Politique

Afrique du Sud : qui était Chris Hani et pourquoi la libération de son assassin suscite un tel émoi ?

Chris Hani, le leader communiste sud-africain assassiné en 1993. © AP/SIPA

L'annonce de la mise en liberté surveillée de l'assassin de Chris Hani a ravivé le souvenir du leader communiste érigé, juste après sa mort, en symbole anti-apartheid alors que le régime ségrégationniste vivait ses derniers moments.

L’annonce par la Haute Cour de Pretoria de la sortie de prison de Janusz Walus, qui a tué par balles Chris Hani est loin d’être passée inaperçue en Afrique du Sud. Des commentaires très critiques vis-à-vis de la décision du tribunal ont abondé jeudi dans les médias sud-africains. « La juge n’est qu’une raciste », a déclaré Limpho Hani dans le Times sud-africain la veuve du leader politique africain, tué par balles par l’homme d’origine polonaise.

« Une tragédie pour tous les Sud-Africains »

Agitant le spectre de l’apartheid, les partis politiques ont exprimé leurs inquiétudes de voir resurgir des figures du régime ségrégationniste, soulignant la libération, elle aussi très critiquée en janvier dernier d’Eugene de Kock, figure de proue de l’apartheid. « Sous ce gouvernement, les gens qui ont perpétré l’apartheid peuvent être libres, mais ceux qui se sont battus pour une cause juste sont toujours en prison », déplore dans le Times sud-africain le Pan Africanist Congress, qui fait référence à certains de ses membres toujours en prison.

L’ANC, parti au pouvoir aux côtés duquel Chris Hani a milité, a demandé à ce que Walus soit expulsé et retourne dans son pays d’origine, la Pologne. « La libération de Walus est une parodie de justice, et une tragédie pour la famille Hani, mais aussi pour tous les Sud-Africains qui croient aux droits de l’homme et qui croient en notre droit de nous battre pour notre liberté », a déclaré la porte-parole du parti Zizi Kodwa.

Héros posthume

23 ans après sa mort, Chris Hani continue de vivre dans les esprits des Sud-Africains, pour son combat, mais aussi parce que son assassinat a eu lieu à un moment-clé de l’histoire du pays, et a eu de fortes répercussions politiques dans le pays.

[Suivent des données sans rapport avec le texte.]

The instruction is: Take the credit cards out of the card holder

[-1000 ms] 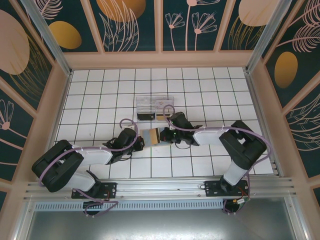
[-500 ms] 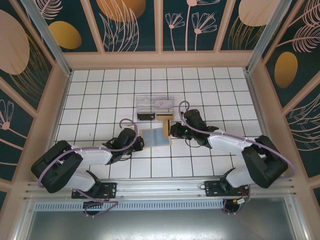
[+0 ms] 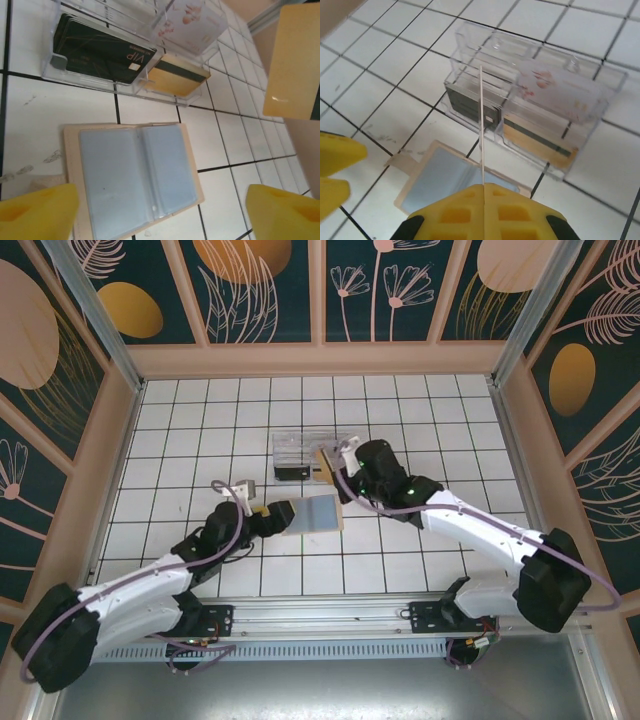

Il est né dans une famille Khosa du Transkei (au Nord-Est du Cap), sous le nom Martin Tembisile Hani. Il se fera plus tard connaître sous son nom d’emprunt, Chris, en hommage à son plus jeune frère mort prématurément. À quinze ans, il adhère aux jeunesses de l’ANC.

En 1960, il rejoint la branche armée de l’ANC 

L’ANC devient hors-la-loi et Hani rejoint sa branche armé, l’Umkontho We Qizwe (« la lance de la nation »), dont il prendra rapidement la direction. Il sera nommé, en 1987, chef d’état-major de l’organisation et mettre en place des actions de sabotage dans le pays.

Arrestation et exil

En 1962, Chris Hani est arrêté pour la première fois, et est emprisonné pour violation de la loi interdisant l’activisme en faveur du communisme. C’est le début d’une série d’arrestations, qui vont amener Chris Hani à s’exiler, pour aller combattre au Lesotho et en Rhodésie. En 1990, il rentre d’exil et devient le secrétaire général du parti communiste sud-africain.

Assassinat

Chris Hani est abattu par balles dans le garage de sa maison le 10 avril 1993 en banlieue de Johannesburg. Trois jours plus tard, Nelson Mandela prononce un discours à la télévision pour lui rendre hommage et invite le pays à se rendre à ses funérailles.

pablo

À cette période, les tensions sont vives. L’ANC a cessé ses actions armées depuis août 1990, les exilés sont de retour, et les lois d’apartheid ont été abrogées. Mais  une guérilla entre pro et anti-apartheid continue d’ensanglanter le pays et  les négociations pour la tenue d’élections multiraciales piétinent.

Dans son discours, Nelson Mandela appelle au calme tout en réaffirmant sa détermination à mener le combat politique. Six mois plus tard, l’Afrique du Sud se dote d’une Constitution provisoire, ouvrant la voie aux premières élections multiraciales en avril 199, que Nelson Mandela va remporter.